Recorded data:
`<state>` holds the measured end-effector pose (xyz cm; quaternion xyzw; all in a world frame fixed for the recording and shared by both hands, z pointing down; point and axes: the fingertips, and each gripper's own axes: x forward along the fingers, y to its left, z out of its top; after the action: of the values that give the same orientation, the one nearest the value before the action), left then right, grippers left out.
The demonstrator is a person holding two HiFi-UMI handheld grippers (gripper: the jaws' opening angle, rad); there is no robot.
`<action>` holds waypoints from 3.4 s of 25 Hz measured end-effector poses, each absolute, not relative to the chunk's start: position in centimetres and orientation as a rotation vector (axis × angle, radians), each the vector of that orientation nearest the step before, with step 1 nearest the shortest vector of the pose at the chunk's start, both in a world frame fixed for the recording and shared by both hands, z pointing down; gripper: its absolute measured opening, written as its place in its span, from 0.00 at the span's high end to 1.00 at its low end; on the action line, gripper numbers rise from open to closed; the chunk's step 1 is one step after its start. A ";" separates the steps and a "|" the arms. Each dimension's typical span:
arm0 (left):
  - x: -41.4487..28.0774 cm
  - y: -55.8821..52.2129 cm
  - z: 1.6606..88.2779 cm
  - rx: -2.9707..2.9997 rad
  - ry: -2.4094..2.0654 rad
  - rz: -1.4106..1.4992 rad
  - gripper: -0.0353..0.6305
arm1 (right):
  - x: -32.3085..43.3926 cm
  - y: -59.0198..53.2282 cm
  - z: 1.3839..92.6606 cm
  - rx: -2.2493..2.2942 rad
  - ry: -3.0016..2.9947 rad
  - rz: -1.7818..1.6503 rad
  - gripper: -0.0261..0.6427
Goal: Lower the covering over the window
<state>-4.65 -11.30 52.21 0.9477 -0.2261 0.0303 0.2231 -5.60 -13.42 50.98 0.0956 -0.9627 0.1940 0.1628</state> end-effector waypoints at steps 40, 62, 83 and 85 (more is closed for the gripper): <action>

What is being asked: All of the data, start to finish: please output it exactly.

Response to the task:
`<state>` holds the measured end-effector pose (xyz cm; quaternion xyzw; all in a world frame fixed for the recording and shared by both hands, z pointing down; point and axes: the fingertips, and each gripper's own axes: x forward along the fingers, y to its left, z out of its top; after the action: of the values that give the same orientation, the one nearest the value before the action), left then right, grippers left out.
The demonstrator is a person holding two HiFi-UMI handheld grippers (gripper: the jaws' opening angle, rad); there is no robot.
`<action>` holds waypoints from 3.4 s of 25 Hz measured end-effector poses, each absolute, not relative to the chunk's start: position in centimetres and orientation as a rotation vector (axis × angle, radians), each the vector of that orientation nearest the step before, with step 1 nearest the shortest vector of the pose at the chunk's start, both in a world frame fixed for the recording and shared by both hands, z pointing down; gripper: its absolute measured opening, written as its place in its span, from 0.00 at the span's high end to 1.00 at its low end; on the action line, gripper numbers rise from open to closed; the chunk's step 1 is one step after its start. A ";" separates the steps and a "|" the arms. Each dimension's typical span:
arm0 (left):
  - x: -41.4487..28.0774 cm
  - y: -55.8821..52.2129 cm
  - z: 1.6606..88.2779 cm
  - rx: -2.9707..2.9997 rad
  - ry: -2.4094..2.0654 rad
  - rz: -1.4106..1.4992 rad
  - gripper: -0.0353..0.6305
arm1 (right):
  - x: -32.3085..43.3926 cm
  - y: -59.0198..53.2282 cm
  - z: 1.3839..92.6606 cm
  - rx: -2.2493..2.2942 rad
  - ry: -3.0016..2.9947 rad
  - rz: -1.7818..1.6503 rad
  - gripper: -0.0261..0.6427
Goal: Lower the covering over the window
<state>-4.65 -11.30 52.21 0.9477 -0.2261 0.0303 0.2231 -5.60 -13.42 50.98 0.0956 -0.9627 0.1940 0.1628</state> end-effector waypoints at steps 40, 62, 83 and 85 (more is closed for the gripper): <action>

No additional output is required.